• **Assigned task**
Every line holding the string "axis" should be copied out of the listing.

• **Source material**
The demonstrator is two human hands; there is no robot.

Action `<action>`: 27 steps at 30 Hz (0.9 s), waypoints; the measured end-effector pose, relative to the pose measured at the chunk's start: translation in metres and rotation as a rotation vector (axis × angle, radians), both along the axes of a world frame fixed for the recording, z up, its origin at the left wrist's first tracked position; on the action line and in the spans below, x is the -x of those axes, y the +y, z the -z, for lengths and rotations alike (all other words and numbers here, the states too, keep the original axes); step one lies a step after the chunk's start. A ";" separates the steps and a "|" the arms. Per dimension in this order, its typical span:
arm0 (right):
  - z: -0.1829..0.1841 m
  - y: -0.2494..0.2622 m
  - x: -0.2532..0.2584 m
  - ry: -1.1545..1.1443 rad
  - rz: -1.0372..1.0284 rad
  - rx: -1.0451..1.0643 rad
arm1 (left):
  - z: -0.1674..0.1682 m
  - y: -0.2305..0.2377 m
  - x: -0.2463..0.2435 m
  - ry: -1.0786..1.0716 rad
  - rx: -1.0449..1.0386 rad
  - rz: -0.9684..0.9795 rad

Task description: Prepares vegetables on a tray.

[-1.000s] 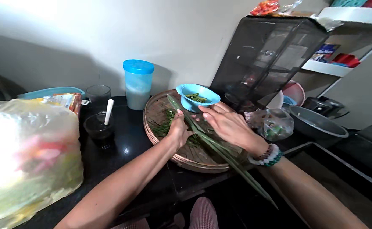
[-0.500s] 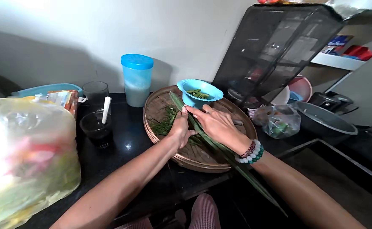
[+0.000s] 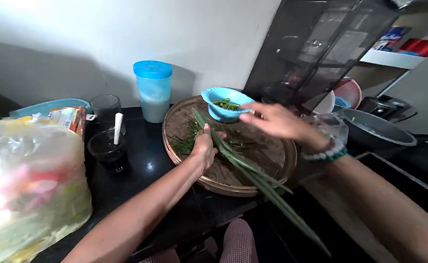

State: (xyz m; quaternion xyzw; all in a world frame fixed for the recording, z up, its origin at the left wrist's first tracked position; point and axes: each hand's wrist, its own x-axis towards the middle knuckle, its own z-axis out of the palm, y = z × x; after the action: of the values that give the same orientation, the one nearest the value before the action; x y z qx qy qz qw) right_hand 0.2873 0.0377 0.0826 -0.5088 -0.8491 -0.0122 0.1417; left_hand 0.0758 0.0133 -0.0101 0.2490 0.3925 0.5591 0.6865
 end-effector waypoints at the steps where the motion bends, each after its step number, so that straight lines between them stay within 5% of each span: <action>1: 0.013 -0.012 0.005 0.046 -0.030 0.148 | 0.000 0.001 0.002 -0.034 -0.003 -0.030; 4: 0.037 -0.031 0.013 0.012 0.003 0.468 | 0.000 0.003 0.004 -0.080 -0.029 -0.087; 12: 0.030 0.007 -0.027 -0.360 0.085 -0.044 | 0.002 -0.003 0.004 0.029 -0.003 0.069; 17: 0.010 0.010 -0.029 -0.255 0.082 0.064 | -0.001 -0.007 0.007 0.105 -0.020 -0.006; 20: 0.028 0.005 -0.019 -0.208 0.079 0.112 | 0.000 -0.014 0.008 0.169 -0.097 -0.010; 23: 0.054 -0.002 -0.011 -0.285 0.082 -0.068 | 0.001 -0.013 0.006 0.338 -0.194 0.032; 27: 0.027 -0.005 -0.010 -0.205 0.075 -0.129 | 0.000 -0.012 0.000 0.875 -0.483 0.319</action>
State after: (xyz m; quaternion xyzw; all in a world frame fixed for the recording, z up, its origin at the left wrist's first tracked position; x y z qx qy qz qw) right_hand 0.2976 0.0327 0.0561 -0.5260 -0.8370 -0.1240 0.0860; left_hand 0.0754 0.0010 -0.0100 0.6670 0.4596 0.3661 0.4581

• **Finished exercise**
Action `<action>`: 27 steps at 30 Hz (0.9 s), waypoints; the measured end-effector pose, relative to the pose measured at the chunk's start: translation in metres and rotation as a rotation vector (axis × angle, radians), both along the axes of a world frame fixed for the recording, z up, its origin at the left wrist's first tracked position; on the action line and in the spans below, x is the -x of those axes, y the +y, z the -z, for lengths and rotations alike (all other words and numbers here, the states too, keep the original axes); step one lies a step after the chunk's start. A ";" separates the steps and a "|" the arms. Per dimension in this order, its typical span:
State: (xyz m; quaternion xyzw; all in a world frame fixed for the recording, z up, its origin at the left wrist's first tracked position; point and axes: each hand's wrist, its own x-axis towards the middle knuckle, its own z-axis out of the palm, y = z × x; after the action: of the values that give the same orientation, the one nearest the value before the action; x y z qx qy qz qw) right_hand 0.2873 0.0377 0.0826 -0.5088 -0.8491 -0.0122 0.1417; left_hand 0.0758 0.0133 -0.0101 0.2490 0.3925 0.5591 0.6865

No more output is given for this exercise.